A guide to one glorious week in Bali

Bali continues to impress as a holiday destination. The tropical climate, expansive beaches and friendly locals make this a go to destination for a relaxing break; just stay out of the hideous tourist area of Kuta. Recently, I was asked to put together an itinerary for one week in Bali for a beginner/intermediate level surfer. This meant no off shore wave excursions, just an enjoyable time spent relaxing and experiencing some of the Balinese culture and hospitality. Below is a list of recommended activities, places to visit and tips.

1. Arrange airport pickup with your hotel/resort before, or take one of the taxis available immediately outside terminal. You pay at the counter window before being shown to your driver. Later, blue taxis only.

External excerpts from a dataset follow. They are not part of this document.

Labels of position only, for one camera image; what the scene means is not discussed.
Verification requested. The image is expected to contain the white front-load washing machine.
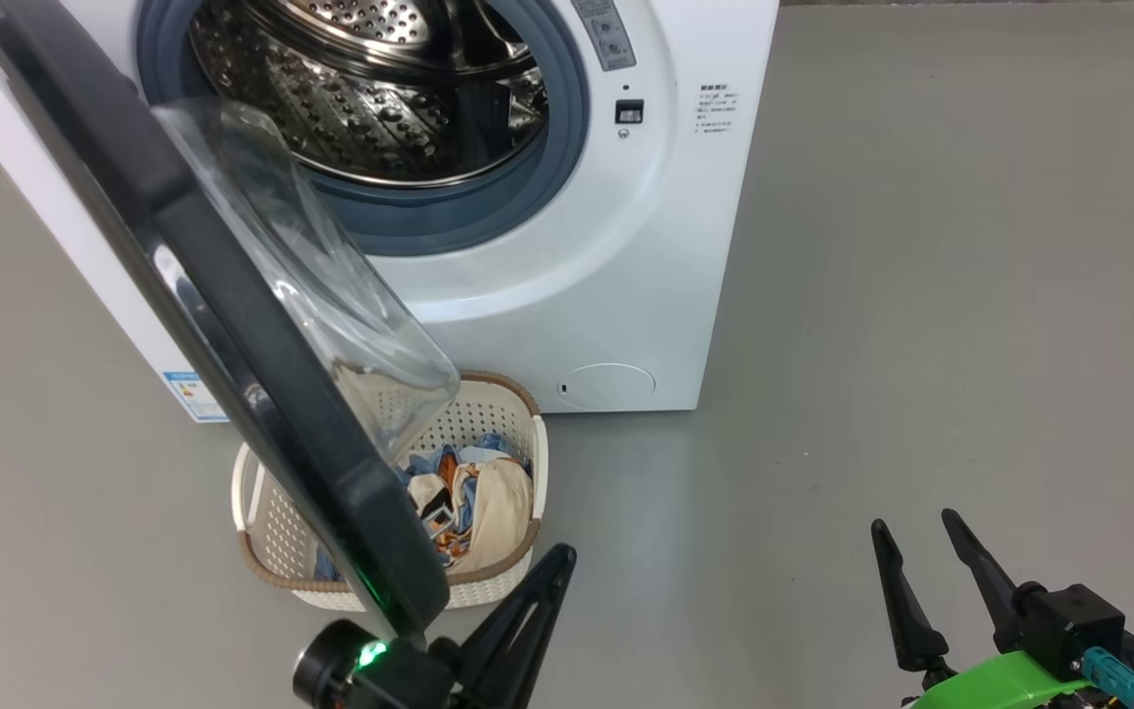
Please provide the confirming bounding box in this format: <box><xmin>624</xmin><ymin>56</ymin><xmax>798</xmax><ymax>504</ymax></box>
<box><xmin>0</xmin><ymin>0</ymin><xmax>781</xmax><ymax>424</ymax></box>

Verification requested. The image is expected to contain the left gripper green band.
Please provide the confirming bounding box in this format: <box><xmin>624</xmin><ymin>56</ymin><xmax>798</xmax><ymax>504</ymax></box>
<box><xmin>380</xmin><ymin>545</ymin><xmax>578</xmax><ymax>709</ymax></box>

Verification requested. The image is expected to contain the blue cartoon print garment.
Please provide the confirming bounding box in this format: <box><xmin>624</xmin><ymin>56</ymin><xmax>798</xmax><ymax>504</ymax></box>
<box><xmin>314</xmin><ymin>433</ymin><xmax>535</xmax><ymax>582</ymax></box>

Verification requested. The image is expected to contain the blue energy label sticker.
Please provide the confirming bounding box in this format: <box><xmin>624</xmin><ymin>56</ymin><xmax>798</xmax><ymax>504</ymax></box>
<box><xmin>161</xmin><ymin>370</ymin><xmax>230</xmax><ymax>422</ymax></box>

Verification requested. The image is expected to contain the grey rim instruction sticker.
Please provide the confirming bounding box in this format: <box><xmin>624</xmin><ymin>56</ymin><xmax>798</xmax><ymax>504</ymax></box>
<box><xmin>570</xmin><ymin>0</ymin><xmax>638</xmax><ymax>72</ymax></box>

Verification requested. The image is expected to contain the round white filter cover flap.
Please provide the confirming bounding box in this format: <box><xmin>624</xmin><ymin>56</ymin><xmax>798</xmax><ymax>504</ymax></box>
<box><xmin>557</xmin><ymin>363</ymin><xmax>657</xmax><ymax>411</ymax></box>

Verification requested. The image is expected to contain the cream perforated laundry basket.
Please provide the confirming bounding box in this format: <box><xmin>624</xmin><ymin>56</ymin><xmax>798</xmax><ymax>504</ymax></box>
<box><xmin>230</xmin><ymin>370</ymin><xmax>550</xmax><ymax>612</ymax></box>

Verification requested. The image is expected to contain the black round glass washer door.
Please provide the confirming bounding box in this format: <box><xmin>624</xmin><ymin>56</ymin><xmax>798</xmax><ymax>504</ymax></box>
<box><xmin>0</xmin><ymin>0</ymin><xmax>462</xmax><ymax>641</ymax></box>

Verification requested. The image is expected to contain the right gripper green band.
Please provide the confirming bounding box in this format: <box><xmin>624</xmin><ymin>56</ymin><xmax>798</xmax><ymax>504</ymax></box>
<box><xmin>870</xmin><ymin>508</ymin><xmax>1095</xmax><ymax>709</ymax></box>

2. Expect traffic throughout your journey. 2+ million people on mostly single lane roads make this a reality. Relax, you are on holidays. Open the window and take in the sights and smells.

3. Stay somewhere nice that incorporates the tropical climate into its architecture. Air conditioned, western style hotels are ok, however, they are not really a change from your home city life. Cross-flow ventilation in well-designed rooms makes for a better holiday experience. Personal tip. Stay away from Kuta/Seminyak. If you stay here, you may never return to Bali.

Two options; Puri Angsa up above Seminyak approaching Canggu/Echo Beach (20 minutes in a taxi) or Komune at Keramis on the other side of the island (60 minutes to Seminyak). Both are amazing and incorporate open, ventilated architecture. Komune has insect screens, Puri Angsa a mosquito net above the bed (bug repellent is essential in Bali so you will have this on anyway). Komune is right on the beach with an open restaurant overlooking the water (main picture is the view from Komune).

4. The tropical climate means getting out of bed early and hitting the beach from 6-10am and from 4-7pm. The middle of the day melts you, even in the water and should be avoided. This time is for relaxing in the shade with a book, napping, eating, getting a massage and seeing the sites.

5. Activities/attractions. My picks are the Safari and Marine Park, Ubud for the Monkey Forrest and suckling pig at Ibu Oka opposite the palace, whitewater rafting in the rainy season, fresh crab on the beach at Jimbaran Bay and cocktails at sunset at the Potato Head Beach club. I like to pick one activity per day and link up food around that, preferring to spend the rest of my time surfing, relaxing, napping, etc.

6. Various pieces of advice on improving your trip.

– Hire a driver. It is only $30-60 per day depending upon how long you use them. If I am happy with the first one I pick up, I book them for the rest of my trip. They know their way around, help you avoid places where the hygiene is questionable, and save you the potential of a serious scooter accident. Road rules are practically incomprehensible to the first-time visitor.

– Leaving tax; make sure you still have local currency as you will need to pay to leave as well as enter.

– Health: visit the Travel Doctor and get the appropriate shots. Take bug stray and do not drink the water (even the locals drink bottled water).

– Shopping: Deus ex Machina (surfboards, motorcycles, clothes, cafe), Jenggala (ceramics), fashion boutique underneath the Potato Head Beach club. Personally, Bali does not offer much that appeals to me in the way of shopping which is part of its appeal. The first two mentioned above are super impressive and worth a visit. The last, is good if you are going to the Potato Head Beach club for drinks.

Finally, relax. Tropical life runs at a different pace. Embrace it and you will thoroughly enjoy yourself.